Charlie’s Holdings, Inc. (OTC Pink: CHUC) is an industry leader in both the premium, nicotine-based, e-cigarette space and the hemp-derived, CBD wellness space through its subsidiary companies Charlie's Chalk Dust, LLC and Don Polly, LLC. Charlie's Chalk Dust produces high quality vapor products currently distributed in more than 90 countries around the world. Charlie's Chalk Dust has developed an extensive portfolio of brand styles, flavor profiles and innovative product formats. Launched in 2019, Don Polly creates brands and products in the hemp-derived marketplace aimed to meet the needs of the ever-evolving wellness consumer. 
 
For additional information, please visit our corporate website at: CharliesHoldings.com and our branded online websites: CharliesChalkDust.com and PachamamaCBD.com.
 
 
 
 
 
Safe Harbor Statement 
This press release contains "forward-looking statements" within the meaning of the "safe harbor" provisions of the Private Securities Litigation Reform Act of 1995, including but not limited to statements regarding the Company's overall business, existing and anticipated markets and expectations regarding future sales and expenses. Words such as "expect," "anticipate," "should," "believe," "target," "project," "goals," "estimate," "potential," "predict," "may," "will," "could," "intend," variations of these terms or the negative of these terms and similar expressions are intended to identify these forward-looking statements. Forward-looking statements are subject to a number of risks and uncertainties, many of which involve factors or circumstances that are beyond the Company's control.

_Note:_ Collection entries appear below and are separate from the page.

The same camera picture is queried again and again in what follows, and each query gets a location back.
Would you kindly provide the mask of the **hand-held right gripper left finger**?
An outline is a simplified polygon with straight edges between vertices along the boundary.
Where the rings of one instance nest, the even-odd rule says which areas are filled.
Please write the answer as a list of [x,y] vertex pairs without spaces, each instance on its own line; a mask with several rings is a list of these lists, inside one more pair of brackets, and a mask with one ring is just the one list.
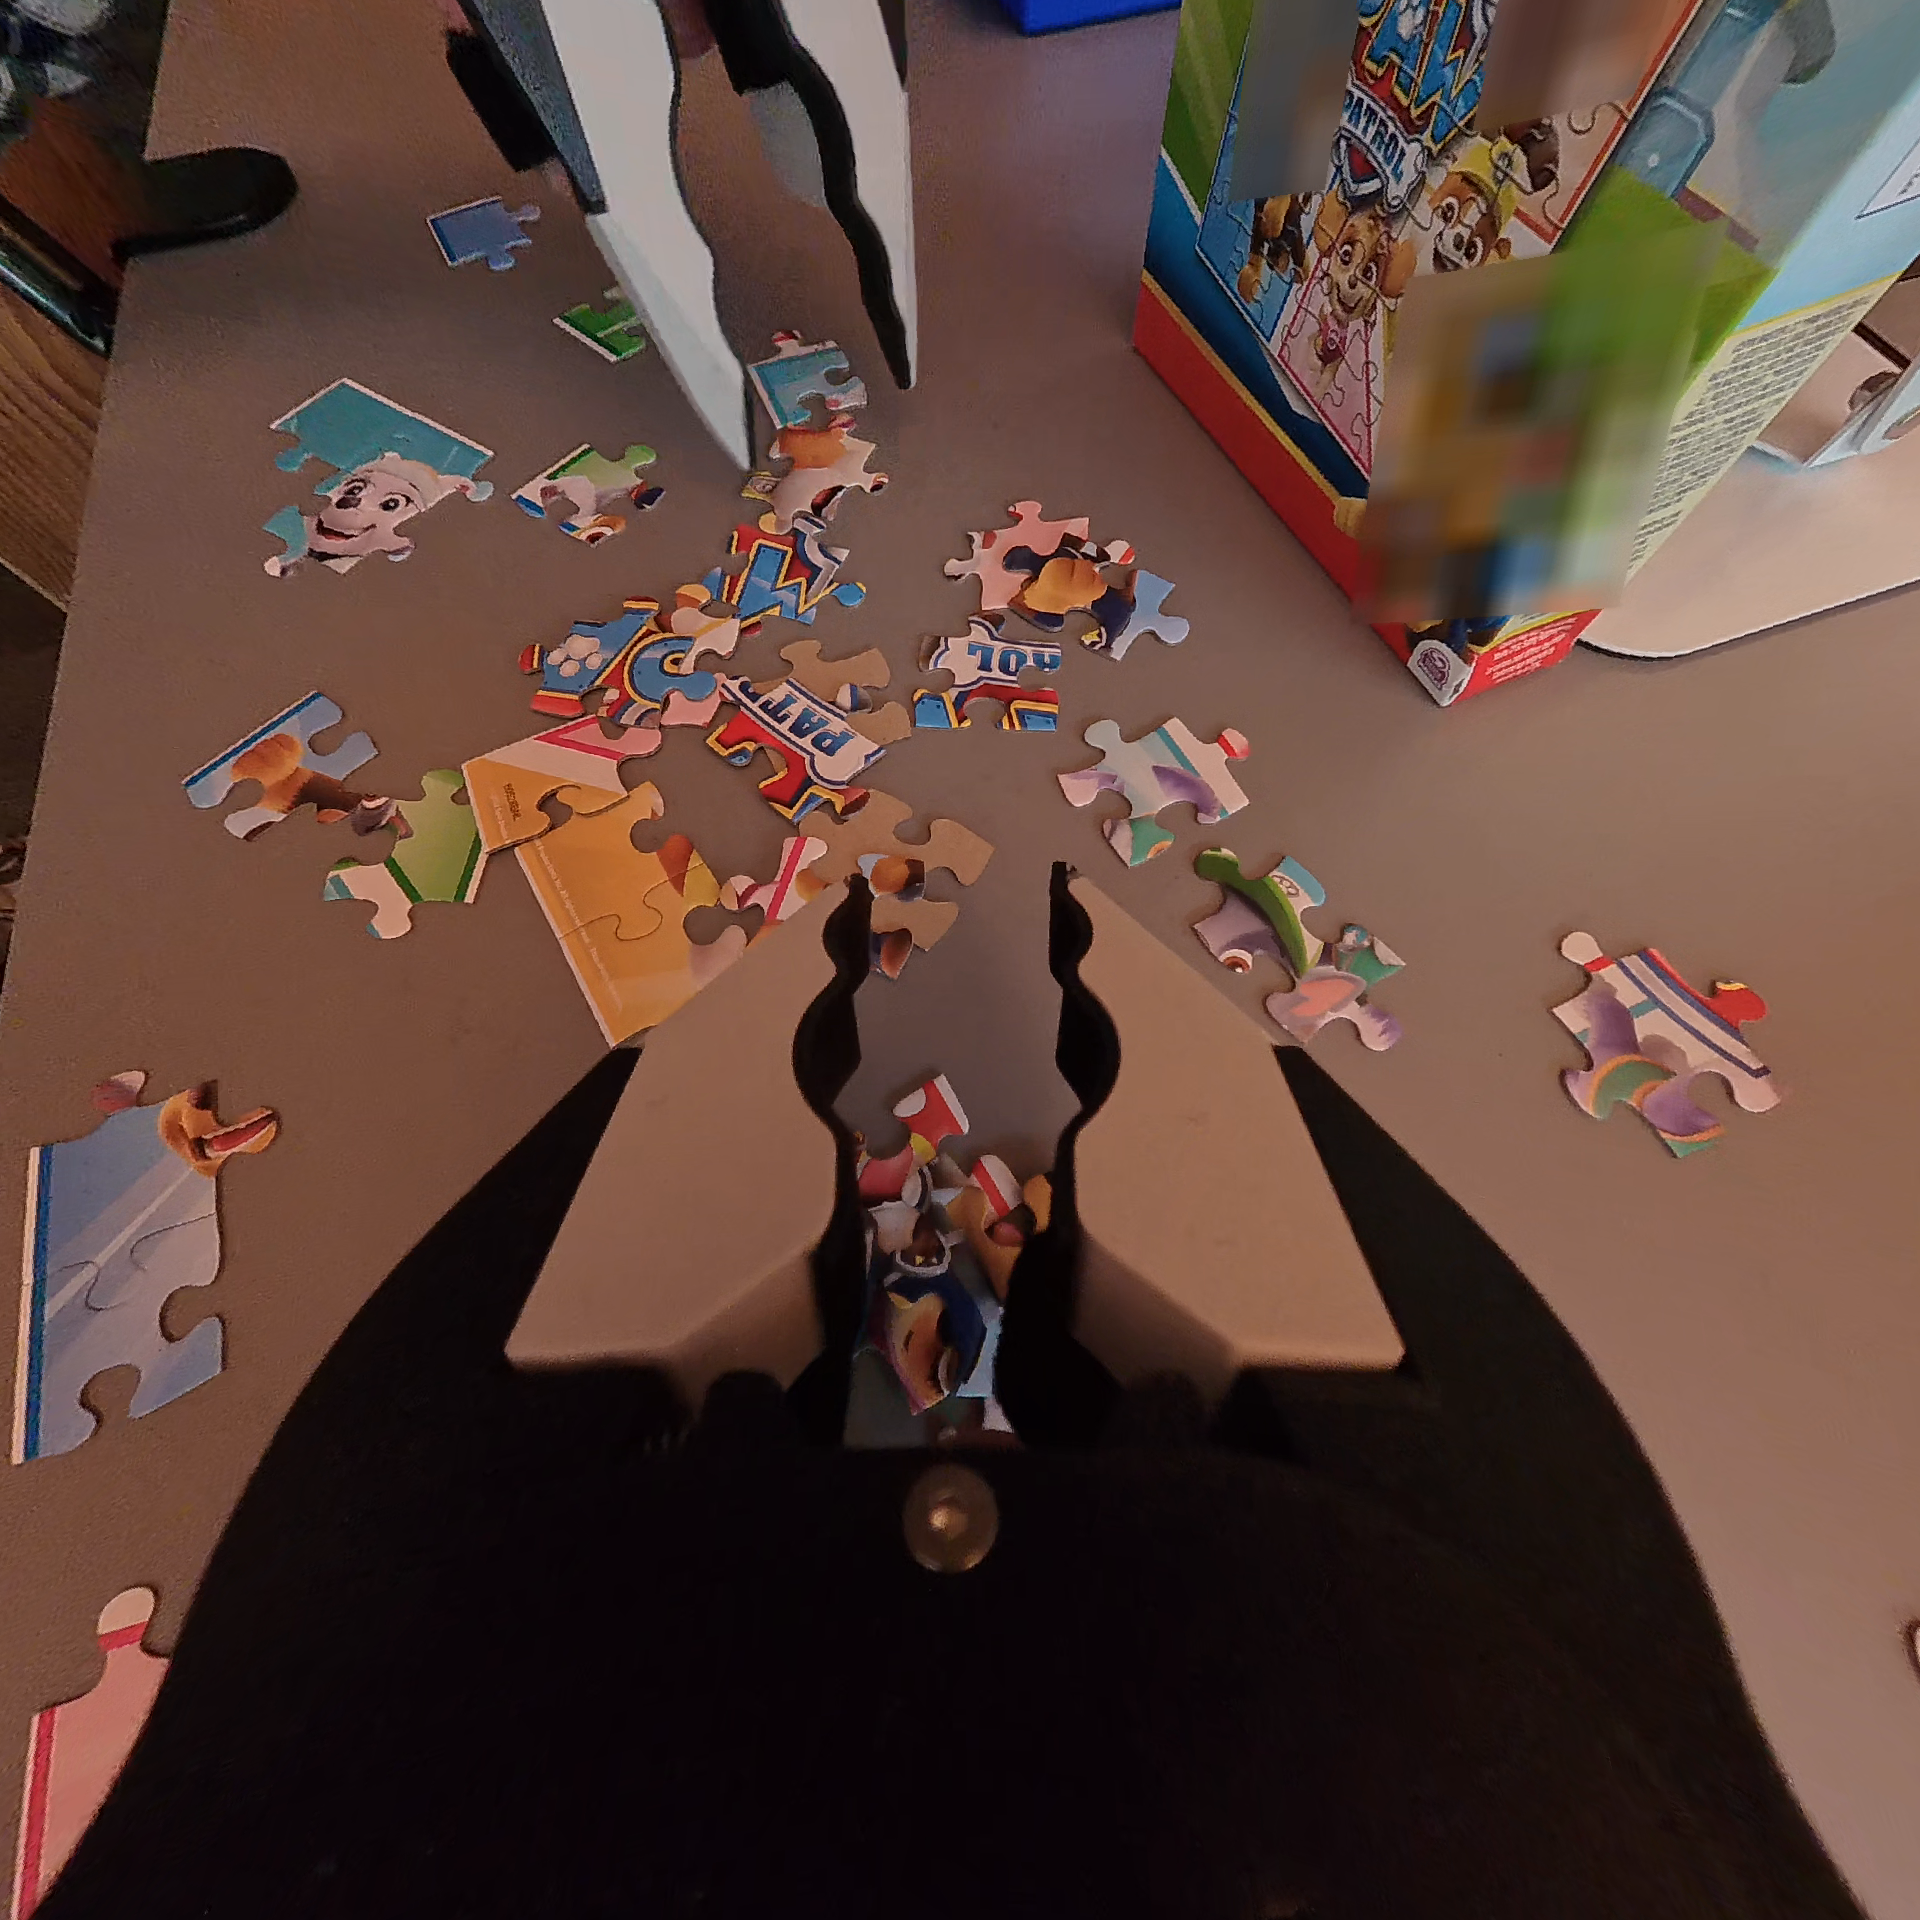
[[865,1235],[831,1103],[865,969],[872,886],[831,881],[647,1035],[507,1336],[514,1365],[654,1365],[685,1408],[753,1368],[811,1439],[840,1439]]

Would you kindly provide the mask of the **yellow puzzle piece pale knob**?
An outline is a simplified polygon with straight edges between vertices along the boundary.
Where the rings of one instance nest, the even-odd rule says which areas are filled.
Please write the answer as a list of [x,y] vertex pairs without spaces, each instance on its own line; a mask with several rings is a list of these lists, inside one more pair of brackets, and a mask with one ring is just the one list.
[[720,904],[720,881],[707,868],[685,868],[683,886],[656,881],[647,893],[654,929],[643,938],[620,938],[611,914],[560,938],[560,955],[608,1045],[676,1014],[746,955],[750,934],[740,925],[729,925],[707,944],[683,934],[683,914],[710,904]]

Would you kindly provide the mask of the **blue uniform dog puzzle piece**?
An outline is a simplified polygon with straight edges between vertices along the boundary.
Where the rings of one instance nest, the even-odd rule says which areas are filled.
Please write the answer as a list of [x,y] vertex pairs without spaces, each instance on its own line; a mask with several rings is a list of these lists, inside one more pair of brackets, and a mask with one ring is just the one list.
[[881,1199],[865,1213],[865,1327],[910,1414],[948,1399],[994,1399],[1003,1301],[986,1276],[992,1204],[965,1181],[948,1199]]

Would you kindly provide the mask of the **yellow puzzle piece brown spot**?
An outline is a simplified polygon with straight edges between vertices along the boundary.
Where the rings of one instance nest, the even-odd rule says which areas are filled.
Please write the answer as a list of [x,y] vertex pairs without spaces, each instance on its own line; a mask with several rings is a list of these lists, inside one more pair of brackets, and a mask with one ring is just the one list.
[[611,848],[590,848],[587,856],[565,863],[524,863],[524,853],[527,848],[514,848],[522,868],[527,876],[558,942],[602,914],[616,919],[620,938],[643,938],[654,929],[647,893],[656,881],[683,886],[685,868],[707,868],[685,834],[672,834],[656,848],[636,848],[632,837],[616,837]]

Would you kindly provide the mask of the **teal husky dog puzzle section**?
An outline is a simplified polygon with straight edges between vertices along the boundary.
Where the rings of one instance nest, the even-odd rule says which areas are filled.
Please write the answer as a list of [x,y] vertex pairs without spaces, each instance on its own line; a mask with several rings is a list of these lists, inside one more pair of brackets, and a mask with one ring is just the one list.
[[297,447],[273,458],[278,471],[298,471],[308,458],[328,464],[317,483],[317,503],[278,508],[262,524],[283,543],[283,555],[262,560],[273,580],[290,576],[298,560],[321,560],[328,572],[349,572],[372,555],[404,560],[412,555],[404,522],[429,511],[447,494],[490,494],[490,483],[480,479],[480,464],[490,461],[490,447],[474,447],[442,422],[406,412],[354,377],[331,377],[298,399],[298,407],[273,417],[272,430],[297,437]]

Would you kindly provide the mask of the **pile of puzzle pieces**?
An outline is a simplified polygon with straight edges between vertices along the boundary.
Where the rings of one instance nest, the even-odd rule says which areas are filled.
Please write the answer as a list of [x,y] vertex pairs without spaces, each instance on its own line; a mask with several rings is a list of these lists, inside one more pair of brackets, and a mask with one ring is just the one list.
[[731,766],[762,757],[758,791],[778,815],[831,825],[877,804],[876,763],[903,731],[958,731],[978,715],[1003,731],[1053,731],[1066,647],[1119,663],[1139,636],[1178,647],[1191,633],[1171,612],[1172,582],[1145,572],[1130,543],[1017,499],[999,528],[943,560],[978,597],[965,629],[924,636],[922,682],[888,697],[877,647],[827,655],[817,633],[827,606],[851,612],[865,597],[831,543],[831,511],[881,485],[876,443],[851,422],[778,430],[740,485],[753,511],[720,565],[665,602],[632,597],[608,620],[574,620],[522,648],[533,707],[624,728],[632,755],[654,755],[672,725],[698,725]]

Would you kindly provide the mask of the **pink dog puzzle section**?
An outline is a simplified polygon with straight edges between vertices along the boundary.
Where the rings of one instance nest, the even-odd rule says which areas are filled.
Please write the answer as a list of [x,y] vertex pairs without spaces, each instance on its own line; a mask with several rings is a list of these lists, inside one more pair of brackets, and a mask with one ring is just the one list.
[[28,1723],[10,1920],[31,1915],[58,1882],[152,1708],[167,1672],[167,1657],[143,1646],[152,1605],[149,1585],[111,1596],[95,1618],[103,1655],[95,1686],[42,1708]]

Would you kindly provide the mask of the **grey desk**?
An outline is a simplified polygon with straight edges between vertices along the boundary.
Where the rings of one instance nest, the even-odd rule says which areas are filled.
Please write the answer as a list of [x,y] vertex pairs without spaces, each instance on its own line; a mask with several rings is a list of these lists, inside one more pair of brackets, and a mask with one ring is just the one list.
[[[1132,537],[1185,647],[1068,655],[1062,737],[908,737],[908,825],[958,925],[854,995],[876,1153],[948,1068],[978,1146],[1045,1165],[1049,868],[1066,863],[1278,1049],[1405,1336],[1394,1373],[1125,1392],[1087,1443],[960,1448],[974,1569],[903,1543],[922,1452],[811,1439],[767,1377],[685,1408],[636,1365],[505,1352],[636,1059],[596,1033],[510,856],[392,944],[308,812],[234,840],[178,779],[321,686],[372,786],[527,731],[514,648],[724,555],[737,471],[656,361],[548,315],[602,275],[565,191],[510,275],[426,212],[510,191],[431,4],[174,4],[152,128],[278,151],[298,205],[128,275],[3,1004],[3,1363],[26,1156],[91,1088],[273,1107],[234,1160],[228,1365],[3,1462],[3,1831],[20,1731],[91,1692],[98,1608],[171,1662],[47,1915],[1917,1915],[1917,599],[1685,666],[1572,656],[1432,710],[1132,350],[1171,20],[1019,42],[908,10],[922,383],[901,395],[840,232],[791,205],[717,72],[683,172],[731,334],[837,334],[881,494],[823,648],[958,629],[942,576],[1032,494]],[[272,422],[331,377],[490,447],[412,555],[267,576],[323,461]],[[608,543],[510,490],[654,447]],[[1087,728],[1178,715],[1253,755],[1246,808],[1130,865]],[[1200,848],[1370,929],[1405,1035],[1266,1014]],[[1599,955],[1745,983],[1784,1100],[1692,1100],[1672,1156],[1581,1113],[1554,1006]]]

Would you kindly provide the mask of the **green white dog puzzle piece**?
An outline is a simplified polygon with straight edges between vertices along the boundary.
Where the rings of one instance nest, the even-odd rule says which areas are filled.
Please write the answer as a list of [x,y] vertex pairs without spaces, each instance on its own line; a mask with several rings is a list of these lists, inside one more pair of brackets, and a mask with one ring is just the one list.
[[596,547],[624,533],[628,515],[643,515],[662,499],[662,485],[647,479],[654,461],[654,447],[624,447],[611,458],[590,447],[574,447],[560,461],[522,483],[510,499],[524,515]]

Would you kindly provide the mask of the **black rounded object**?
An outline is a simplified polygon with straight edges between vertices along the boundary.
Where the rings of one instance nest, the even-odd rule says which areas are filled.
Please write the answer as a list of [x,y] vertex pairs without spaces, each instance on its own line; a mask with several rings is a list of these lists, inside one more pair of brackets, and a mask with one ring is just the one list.
[[139,209],[111,237],[111,257],[174,253],[247,237],[278,219],[297,196],[297,172],[272,151],[197,151],[131,166]]

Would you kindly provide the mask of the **red puzzle box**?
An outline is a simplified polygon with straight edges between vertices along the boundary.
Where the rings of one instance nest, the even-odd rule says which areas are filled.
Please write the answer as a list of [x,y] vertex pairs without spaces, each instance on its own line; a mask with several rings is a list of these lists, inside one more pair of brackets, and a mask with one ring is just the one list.
[[1327,156],[1235,187],[1248,0],[1182,4],[1137,350],[1346,591],[1408,286],[1714,237],[1646,565],[1917,248],[1917,4],[1657,4],[1637,75],[1496,126],[1500,4],[1363,0]]

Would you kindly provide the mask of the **blue sky puzzle section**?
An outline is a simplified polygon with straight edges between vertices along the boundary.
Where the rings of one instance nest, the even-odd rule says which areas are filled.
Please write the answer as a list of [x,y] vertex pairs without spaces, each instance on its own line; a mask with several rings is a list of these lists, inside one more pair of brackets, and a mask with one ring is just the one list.
[[215,1172],[262,1153],[278,1117],[221,1120],[211,1088],[147,1107],[143,1088],[147,1068],[107,1076],[91,1092],[103,1120],[28,1153],[10,1462],[81,1443],[81,1385],[103,1368],[139,1368],[128,1414],[147,1414],[225,1365],[215,1315],[167,1336],[161,1307],[215,1280]]

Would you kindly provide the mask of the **blue puzzle piece with dog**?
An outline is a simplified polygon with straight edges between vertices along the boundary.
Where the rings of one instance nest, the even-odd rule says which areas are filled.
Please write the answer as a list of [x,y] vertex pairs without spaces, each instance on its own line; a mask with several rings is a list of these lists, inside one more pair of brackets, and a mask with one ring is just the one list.
[[335,721],[335,698],[308,691],[187,773],[181,793],[197,808],[215,808],[235,781],[257,781],[257,804],[225,815],[235,840],[252,840],[297,808],[317,808],[317,822],[345,822],[354,834],[406,834],[406,825],[400,825],[400,799],[367,793],[345,781],[345,773],[376,757],[372,731],[349,731],[331,755],[317,755],[310,737]]

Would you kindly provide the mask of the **white stand base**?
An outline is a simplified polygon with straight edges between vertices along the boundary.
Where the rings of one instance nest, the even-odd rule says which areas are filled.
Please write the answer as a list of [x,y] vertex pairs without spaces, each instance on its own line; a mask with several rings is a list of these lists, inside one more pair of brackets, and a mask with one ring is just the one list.
[[1614,656],[1685,656],[1920,576],[1920,437],[1833,464],[1758,448],[1671,528],[1593,612],[1581,647]]

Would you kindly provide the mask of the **beige case with printed sheet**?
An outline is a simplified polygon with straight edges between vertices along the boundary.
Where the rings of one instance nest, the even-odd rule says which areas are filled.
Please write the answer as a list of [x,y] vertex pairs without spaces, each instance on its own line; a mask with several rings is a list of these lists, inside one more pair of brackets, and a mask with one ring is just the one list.
[[1908,350],[1868,320],[1762,430],[1758,448],[1785,464],[1827,464],[1874,452],[1917,430],[1920,369]]

The Company's actual results could differ materially from those stated or implied in forward-looking statements due to a number of factors, including but not limited to: the Company's ability to quote its shares on the OTCQB, and uplist onto a national exchange; successful increase sales and enter new markets; the FDA’s decision with respect to the Company’s PMTAs; the Company's ability to manufacture and produce product for its customers; the Company's ability to formulate new products; the acceptance of existing and future products; the complexity, expense and time associated with compliance with government rules and regulations affecting nicotine and products containing cannabidiol; litigation risks from the use of the Company's products; risks of government regulations; the impact of competitive products; and the Company's ability to maintain and enhance its brand, as well as other risk factors included in the Company's most recent quarterly report on Form 10-Q, annual report on Form 10-K, and other SEC filings. These forward-looking statements are made as of the date of this press release and were based on current expectations, estimates, forecasts and projections as well as the beliefs and assumptions of management. Except as required by law, the Company undertakes no duty or obligation to update any forward-looking statements contained in this release as a result of new information, future events or changes in its expectations.